Washington menace désormais de sanctions secondaires tout pays ou toute entreprise continuant à soutenir l’économie iranienne. Les banques, compagnies, aéroports, bureaux de change, sociétés-écrans ou registres maritimes sont directement visés. Trump veut notamment s’attaquer davantage aux circuits permettant à Téhéran d’écouler clandestinement son pétrole et de rapatrier les revenus de ses exportations.
Le bras de fer entre Pékin et Washington
Les États-Unis appliquent pourtant déjà de lourdes sanctions contre les secteurs pétroliers, financiers et maritimes iraniens. Depuis le début du conflit, Washington a également instauré un blocus naval et multiplié les mesures contre les pétroliers et intermédiaires accusés d’aider Téhéran.
L’Iran dénonce une nouvelle forme de « terrorisme économique ». Le ministre des Affaires étrangères, Abbas Araghchi, a estimé que ces menaces détournaient l’attention de ses propres difficultés américaines, notamment de la dette record et de l’envolée du coût des intérêts. Selon lui, la stratégie américaine menace « l’économie mondiale et la souveraineté » des autres États.
L’annonce intervient quelques heures après la suspension par les Émirats arabes unis de leurs échanges commerciaux et financiers avec l’Iran, une décision potentiellement lourde pour Téhéran compte tenu du rôle central de Dubaï et Jebel Ali dans son commerce extérieur.
Reste un obstacle majeur : la Chine, principal débouché du pétrole iranien.
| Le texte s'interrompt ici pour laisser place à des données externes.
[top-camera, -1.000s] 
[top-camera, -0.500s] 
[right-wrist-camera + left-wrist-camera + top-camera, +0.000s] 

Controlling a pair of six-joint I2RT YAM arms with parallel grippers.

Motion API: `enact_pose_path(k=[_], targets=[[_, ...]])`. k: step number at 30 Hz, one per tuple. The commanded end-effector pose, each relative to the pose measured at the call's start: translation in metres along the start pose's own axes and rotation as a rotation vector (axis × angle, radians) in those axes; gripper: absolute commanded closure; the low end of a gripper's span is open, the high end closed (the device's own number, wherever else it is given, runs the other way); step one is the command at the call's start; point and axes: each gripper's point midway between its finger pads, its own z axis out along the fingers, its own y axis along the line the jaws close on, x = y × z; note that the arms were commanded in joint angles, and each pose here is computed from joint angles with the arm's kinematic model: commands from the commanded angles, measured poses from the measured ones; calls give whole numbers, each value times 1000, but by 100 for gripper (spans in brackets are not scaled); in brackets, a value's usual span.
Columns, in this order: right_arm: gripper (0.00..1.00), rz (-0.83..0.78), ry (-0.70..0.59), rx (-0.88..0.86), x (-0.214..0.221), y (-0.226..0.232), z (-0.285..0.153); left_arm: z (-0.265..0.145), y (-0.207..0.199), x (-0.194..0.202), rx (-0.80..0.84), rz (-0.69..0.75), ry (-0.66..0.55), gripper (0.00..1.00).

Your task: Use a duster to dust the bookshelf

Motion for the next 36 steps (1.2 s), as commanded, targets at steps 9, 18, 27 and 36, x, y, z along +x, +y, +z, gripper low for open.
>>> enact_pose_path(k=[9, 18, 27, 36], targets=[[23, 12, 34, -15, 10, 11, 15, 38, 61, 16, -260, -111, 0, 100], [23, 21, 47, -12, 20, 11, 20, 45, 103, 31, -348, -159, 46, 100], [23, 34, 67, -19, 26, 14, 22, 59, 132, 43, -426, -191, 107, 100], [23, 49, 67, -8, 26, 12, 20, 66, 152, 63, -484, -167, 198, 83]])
Washington pourrait renforcer les sanctions contre les institutions financières travaillant avec les raffineries indépendantes chinoises qui achètent encore du brut iranien. Pékin refuse toutefois l’application extraterritoriale des sanctions américaines.
La Turquie et l’Irak constituent également des voies commerciales difficiles à verrouiller totalement. Pour Washington, l’enjeu sera donc moins d’annoncer de nouvelles sanctions que de faire appliquer, suffisamment rapidement pour modifier les calculs de Téhéran, un isolement économique déjà recherché depuis plusieurs années.